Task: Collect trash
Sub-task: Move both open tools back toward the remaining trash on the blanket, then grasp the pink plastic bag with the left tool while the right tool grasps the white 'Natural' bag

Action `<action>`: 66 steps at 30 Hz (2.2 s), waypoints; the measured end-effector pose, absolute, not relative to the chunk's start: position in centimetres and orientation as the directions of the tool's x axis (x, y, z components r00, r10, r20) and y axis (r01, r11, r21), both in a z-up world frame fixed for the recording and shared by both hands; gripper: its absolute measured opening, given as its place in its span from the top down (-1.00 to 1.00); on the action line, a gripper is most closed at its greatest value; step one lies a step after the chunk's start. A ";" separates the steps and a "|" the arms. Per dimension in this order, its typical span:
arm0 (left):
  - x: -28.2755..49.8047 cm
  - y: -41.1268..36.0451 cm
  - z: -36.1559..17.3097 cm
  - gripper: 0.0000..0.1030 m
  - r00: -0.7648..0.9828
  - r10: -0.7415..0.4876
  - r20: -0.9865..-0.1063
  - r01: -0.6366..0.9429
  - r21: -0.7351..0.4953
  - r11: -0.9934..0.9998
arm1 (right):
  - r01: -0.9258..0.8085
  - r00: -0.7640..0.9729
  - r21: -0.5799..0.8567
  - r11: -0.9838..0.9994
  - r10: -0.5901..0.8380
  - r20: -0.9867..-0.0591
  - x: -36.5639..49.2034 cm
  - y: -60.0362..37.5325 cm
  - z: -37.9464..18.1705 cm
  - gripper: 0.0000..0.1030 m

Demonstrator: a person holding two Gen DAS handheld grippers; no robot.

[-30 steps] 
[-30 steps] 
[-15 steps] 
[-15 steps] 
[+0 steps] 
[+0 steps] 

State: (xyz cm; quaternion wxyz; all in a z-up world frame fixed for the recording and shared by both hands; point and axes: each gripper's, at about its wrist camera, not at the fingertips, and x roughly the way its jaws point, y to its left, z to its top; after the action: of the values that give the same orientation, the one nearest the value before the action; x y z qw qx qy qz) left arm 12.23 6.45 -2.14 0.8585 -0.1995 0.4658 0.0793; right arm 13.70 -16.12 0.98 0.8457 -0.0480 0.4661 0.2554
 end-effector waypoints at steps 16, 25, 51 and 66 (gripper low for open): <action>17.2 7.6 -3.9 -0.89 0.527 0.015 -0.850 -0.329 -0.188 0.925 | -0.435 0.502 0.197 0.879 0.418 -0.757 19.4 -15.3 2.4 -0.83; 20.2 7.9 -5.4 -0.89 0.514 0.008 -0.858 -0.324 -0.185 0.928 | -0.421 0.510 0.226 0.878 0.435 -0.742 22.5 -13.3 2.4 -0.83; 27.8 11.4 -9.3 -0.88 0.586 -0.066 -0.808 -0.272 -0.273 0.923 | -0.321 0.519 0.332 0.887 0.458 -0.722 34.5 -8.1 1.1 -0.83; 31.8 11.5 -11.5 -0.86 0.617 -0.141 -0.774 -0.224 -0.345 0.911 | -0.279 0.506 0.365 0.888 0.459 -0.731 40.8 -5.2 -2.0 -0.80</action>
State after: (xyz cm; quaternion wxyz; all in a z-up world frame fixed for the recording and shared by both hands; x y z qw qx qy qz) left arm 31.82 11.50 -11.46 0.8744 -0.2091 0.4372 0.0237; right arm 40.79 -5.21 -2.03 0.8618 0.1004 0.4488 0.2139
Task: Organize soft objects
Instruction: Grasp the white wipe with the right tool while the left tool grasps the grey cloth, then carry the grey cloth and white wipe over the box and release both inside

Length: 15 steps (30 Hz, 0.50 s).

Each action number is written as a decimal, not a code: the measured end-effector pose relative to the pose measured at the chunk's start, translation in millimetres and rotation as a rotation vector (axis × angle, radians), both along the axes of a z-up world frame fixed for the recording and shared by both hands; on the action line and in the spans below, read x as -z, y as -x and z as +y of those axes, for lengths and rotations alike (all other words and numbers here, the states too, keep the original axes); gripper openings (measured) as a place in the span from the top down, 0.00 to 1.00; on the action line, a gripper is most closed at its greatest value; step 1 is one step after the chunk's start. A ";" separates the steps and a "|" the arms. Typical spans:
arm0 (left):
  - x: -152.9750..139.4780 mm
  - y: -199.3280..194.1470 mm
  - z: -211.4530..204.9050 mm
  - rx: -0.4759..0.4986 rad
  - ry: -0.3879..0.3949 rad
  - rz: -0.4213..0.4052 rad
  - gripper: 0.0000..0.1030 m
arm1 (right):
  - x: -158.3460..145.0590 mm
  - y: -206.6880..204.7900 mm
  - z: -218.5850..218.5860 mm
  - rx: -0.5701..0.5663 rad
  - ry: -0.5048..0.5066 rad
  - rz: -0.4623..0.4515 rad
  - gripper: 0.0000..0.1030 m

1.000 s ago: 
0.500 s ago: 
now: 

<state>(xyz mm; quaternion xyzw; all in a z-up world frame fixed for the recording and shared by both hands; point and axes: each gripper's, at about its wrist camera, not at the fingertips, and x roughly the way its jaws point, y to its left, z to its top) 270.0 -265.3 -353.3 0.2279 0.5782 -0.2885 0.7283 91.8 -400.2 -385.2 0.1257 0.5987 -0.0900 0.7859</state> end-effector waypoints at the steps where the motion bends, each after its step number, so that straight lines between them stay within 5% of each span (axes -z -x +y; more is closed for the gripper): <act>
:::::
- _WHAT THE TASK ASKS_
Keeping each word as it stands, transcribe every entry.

- _ANSWER SECTION_
Task: Collect trash
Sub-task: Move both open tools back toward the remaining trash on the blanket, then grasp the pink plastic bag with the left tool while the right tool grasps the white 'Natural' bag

Action `<action>`: 66 steps at 30 Hz (2.2 s), waypoints; the measured end-effector pose, absolute, not relative to the chunk's start: position in centimetres and orientation as the directions of the tool's x axis (x, y, z components r00, r10, r20) and y axis (r01, r11, r21), both in a z-up world frame fixed for the recording and shared by both hands; gripper: its absolute measured opening, given as its place in its span from the top down (-1.00 to 1.00); on the action line, a gripper is most closed at its greatest value; step one lies a step after the chunk's start. A ";" separates the steps and a "|" the arms. Per dimension in this order, its typical span:
arm0 (left):
  - x: -28.2755..49.8047 cm
  - y: -41.1268..36.0451 cm
  - z: -36.1559..17.3097 cm
  - gripper: 0.0000..0.1030 m
  - r00: -0.7648..0.9828
  - r10: -0.7415..0.4876
  - r20: -0.9865..-0.1063
  - r01: -0.6366..0.9429
  - r21: -0.7351..0.4953
  - r11: -0.9934..0.9998
arm1 (right):
  - r01: -0.9258..0.8085
  - r00: -0.7640..0.9729
  - r21: -0.5799..0.8567
  - r11: -0.9838..0.9994
  - r10: -0.5901..0.8380
  - r20: -0.9867..-0.0591
  - x: -36.5639..49.2034 cm
  - y: -60.0362..37.5325 cm
  - z: -37.9464..18.1705 cm
  - gripper: 0.0000..0.1030 m

Demonstrator: a person holding two Gen DAS handheld grippers; no robot.

[-30 steps] 
[-30 steps] 
[-15 steps] 
[-15 steps] 
[+0 steps] 
[+0 steps] 

State: (xyz cm; quaternion wxyz; all in a z-up world frame fixed for the recording and shared by both hands; point and axes: each gripper's, at about its wrist camera, not at the fingertips, and x roughly the way its jaws point, y to its left, z to its top; after the action: of the values that give the same orientation, the one nearest the value before the action; x y z qw qx qy qz) left arm 12.23 6.45 -2.14 0.8585 -0.1995 0.4658 0.0793; right arm 13.70 -16.12 0.98 0.8457 -0.0480 0.4661 0.2554
 end-effector waypoints at steps 16, 25, 51 and 66 (gripper low for open): <action>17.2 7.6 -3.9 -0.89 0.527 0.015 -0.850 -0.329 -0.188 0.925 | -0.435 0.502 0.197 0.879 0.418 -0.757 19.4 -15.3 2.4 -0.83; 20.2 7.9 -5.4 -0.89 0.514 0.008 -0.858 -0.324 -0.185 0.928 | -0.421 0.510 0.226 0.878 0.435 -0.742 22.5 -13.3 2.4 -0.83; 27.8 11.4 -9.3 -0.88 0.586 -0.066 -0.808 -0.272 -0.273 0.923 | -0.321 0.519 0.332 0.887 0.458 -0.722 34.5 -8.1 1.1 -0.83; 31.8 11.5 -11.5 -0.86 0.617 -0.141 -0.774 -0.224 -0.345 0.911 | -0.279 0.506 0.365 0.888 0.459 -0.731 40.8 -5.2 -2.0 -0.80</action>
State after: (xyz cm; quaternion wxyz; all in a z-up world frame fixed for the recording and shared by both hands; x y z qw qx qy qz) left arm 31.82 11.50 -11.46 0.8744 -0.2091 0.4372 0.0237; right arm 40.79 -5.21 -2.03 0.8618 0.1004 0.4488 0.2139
Task: Organize soft objects
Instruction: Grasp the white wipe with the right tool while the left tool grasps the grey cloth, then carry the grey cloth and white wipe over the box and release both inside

Length: 15 steps (30 Hz, 0.50 s).

Each action number is written as a decimal, not a code: the measured end-effector pose relative to the pose measured at the chunk's start, translation in millimetres and rotation as a rotation vector (axis × angle, radians), both along the axes of a z-up world frame fixed for the recording and shared by both hands; on the action line and in the spans below, read x as -z, y as -x and z as +y of those axes, for lengths and rotations alike (all other words and numbers here, the states too, keep the original axes); gripper openings (measured) as a place in the span from the top down, 0.00 to 1.00; on the action line, a gripper is most closed at its greatest value; step 1 is one step after the chunk's start. A ";" separates the steps and a "|" the arms. Typical spans:
arm0 (left):
  - x: -152.9750..139.4780 mm
  - y: -199.3280..194.1470 mm
  - z: -211.4530..204.9050 mm
  - rx: -0.4759..0.4986 rad
  - ry: -0.3879..0.3949 rad
  - rz: -0.4213..0.4052 rad
  - gripper: 0.0000..0.1030 m
arm1 (right):
  - x: -158.3460..145.0590 mm
  - y: -206.6880..204.7900 mm
  - z: -218.5850..218.5860 mm
  - rx: -0.5701..0.5663 rad
  - ry: -0.5048..0.5066 rad
  - rz: -0.4623..0.4515 rad
  - gripper: 0.0000..0.1030 m

1.000 s ago: 
0.500 s ago: 
now: 

<state>(xyz mm; quaternion xyzw; all in a z-up world frame fixed for the recording and shared by both hands; point and axes: each gripper's, at about its wrist camera, not at the fingertips, and x roughly the way its jaws point, y to its left, z to its top) 270.0 -265.3 -353.3 0.2279 0.5782 -0.2885 0.7283 91.8 -400.2 -385.2 0.1257 0.5987 -0.0900 0.7859</state> end-effector waypoints at the steps where the motion bends, each after its step number, so that straight lines between them stay within 5% of each span (axes -z -x +y; more is closed for the gripper): <act>

With this, the exercise is finished.